=== TASK TO CARRY OUT ===
Provide an exact copy of the data, excluding the images.

=== DATA PROVIDED ===
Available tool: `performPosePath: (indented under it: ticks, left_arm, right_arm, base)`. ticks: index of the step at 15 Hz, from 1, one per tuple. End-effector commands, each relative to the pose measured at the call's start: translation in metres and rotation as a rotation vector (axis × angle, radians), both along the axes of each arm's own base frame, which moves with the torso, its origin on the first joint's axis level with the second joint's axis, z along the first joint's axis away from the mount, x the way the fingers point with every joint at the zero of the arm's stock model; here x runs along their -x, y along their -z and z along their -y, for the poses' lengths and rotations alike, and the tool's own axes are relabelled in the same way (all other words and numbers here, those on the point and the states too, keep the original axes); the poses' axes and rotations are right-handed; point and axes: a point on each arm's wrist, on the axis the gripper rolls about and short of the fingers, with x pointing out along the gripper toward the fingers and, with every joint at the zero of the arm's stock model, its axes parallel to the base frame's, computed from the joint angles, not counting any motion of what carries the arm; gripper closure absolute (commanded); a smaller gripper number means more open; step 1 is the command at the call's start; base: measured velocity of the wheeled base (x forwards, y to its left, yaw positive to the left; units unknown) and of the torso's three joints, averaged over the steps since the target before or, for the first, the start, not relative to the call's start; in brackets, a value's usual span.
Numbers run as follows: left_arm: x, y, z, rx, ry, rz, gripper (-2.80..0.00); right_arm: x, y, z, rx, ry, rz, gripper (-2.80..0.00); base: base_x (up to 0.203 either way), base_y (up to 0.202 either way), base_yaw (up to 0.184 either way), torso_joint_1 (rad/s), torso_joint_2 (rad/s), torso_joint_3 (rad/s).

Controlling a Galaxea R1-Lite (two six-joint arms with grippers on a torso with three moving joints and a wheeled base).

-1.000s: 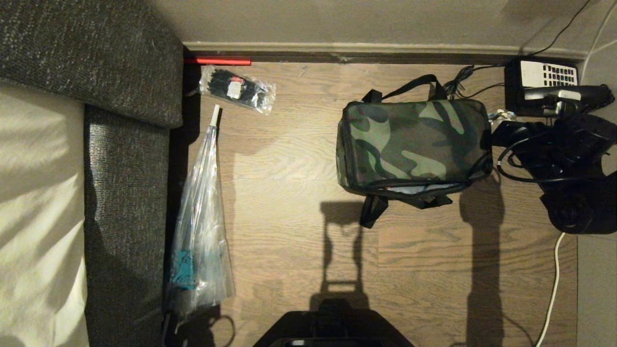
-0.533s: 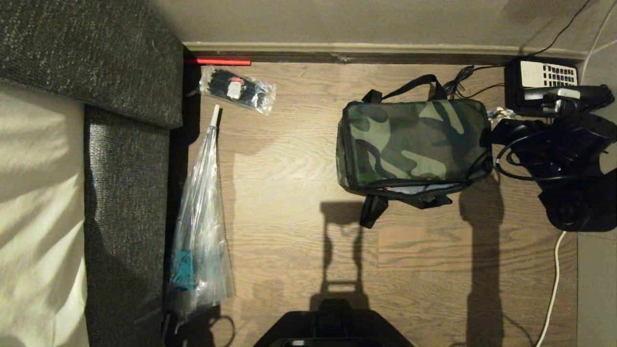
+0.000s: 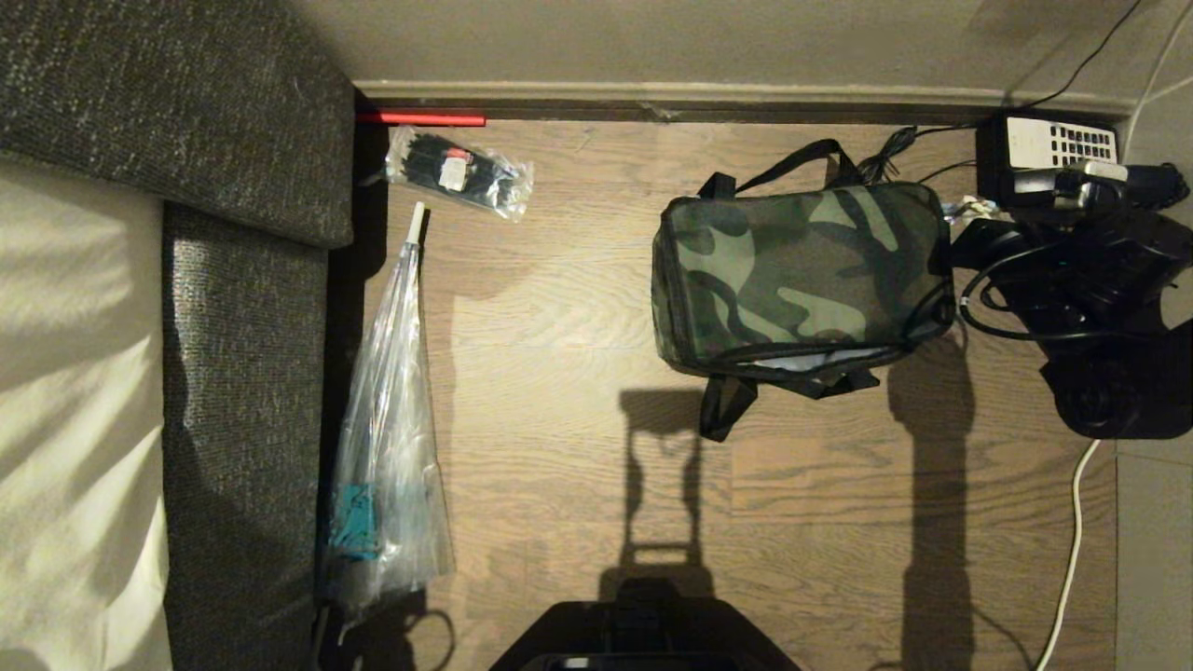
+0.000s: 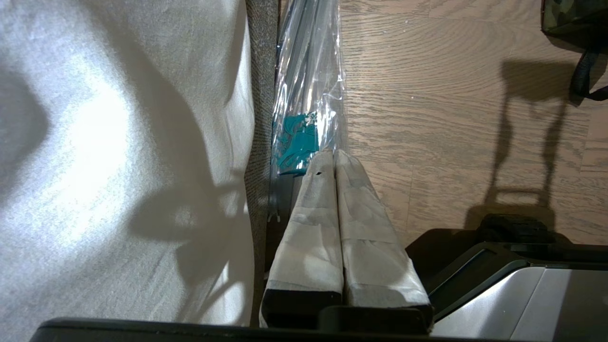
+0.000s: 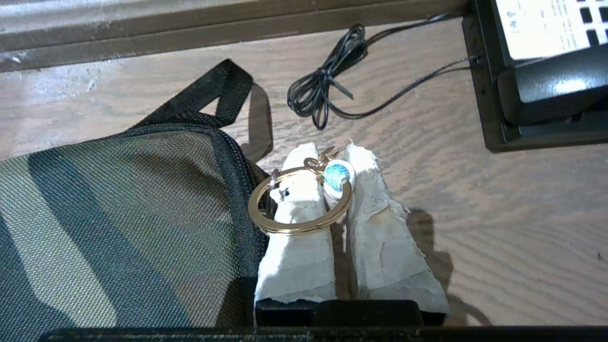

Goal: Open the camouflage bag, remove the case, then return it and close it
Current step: Open the top of the storage box

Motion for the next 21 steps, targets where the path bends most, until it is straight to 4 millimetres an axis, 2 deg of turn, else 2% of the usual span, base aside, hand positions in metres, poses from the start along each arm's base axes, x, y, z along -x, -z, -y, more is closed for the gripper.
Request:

=== EXERCISE OUTPUT ===
Available tool: `performPosePath: (indented under it: ticks, left_arm, right_arm, base)`. ticks: index of the step at 15 Hz, from 1, one per tuple. End-effector commands, each relative to the pose measured at the call's start: translation in metres and rotation as a rotation vector (axis × angle, radians), both along the axes of each arm's own base frame, which moves with the torso, its origin on the first joint's axis level with the second joint's axis, z along the first joint's axis away from the mount, x the way the fingers point with every joint at the zero of the arm's stock model; here x runs along their -x, y along their -z and z along their -y, for the poses' lengths and rotations alike, and the tool's own axes are relabelled in the same way (all other words and numbers here, those on the point and the states too, keep the original axes); the poses' axes and rotations are right-handed; point and axes: a point on each arm's wrist, on the axis the gripper rolls about and short of the fingers, with x pointing out along the gripper toward the fingers and, with every joint at the zero of the arm's stock model, its axes parallel to the base frame's, computed from the joint angles, not counting any motion of what carries the arm; gripper closure absolute (commanded); a smaller gripper number means more open; step 1 is the command at the call's start; base: measured velocity of the wheeled base (x forwards, y to its left, yaw positive to the left; units unknown) and of the torso's three joints, averaged over the steps since the target before or, for the first, the start, not relative to the call's start; in brackets, a value's usual span.
Numbers run as follows: left_arm: x, y, z, rx, ry, rz, gripper (-2.80..0.00); right_arm: x, y, z, rx, ry, rz, gripper (-2.80..0.00); base: base_x (up to 0.203 either way), base_y (up to 0.202 either way), base_yaw (up to 0.184 either way), torso_joint_1 (rad/s), torso_joint_2 (rad/s), torso_joint_3 (rad/s).

Controlling a Galaxea R1-Lite (two six-joint arms with grippers on a torso with three moving joints and a wheeled base).

-1.000s: 
-0.533s: 
+0.000s: 
+0.000s: 
+0.000s: 

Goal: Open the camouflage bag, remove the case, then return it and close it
Current step: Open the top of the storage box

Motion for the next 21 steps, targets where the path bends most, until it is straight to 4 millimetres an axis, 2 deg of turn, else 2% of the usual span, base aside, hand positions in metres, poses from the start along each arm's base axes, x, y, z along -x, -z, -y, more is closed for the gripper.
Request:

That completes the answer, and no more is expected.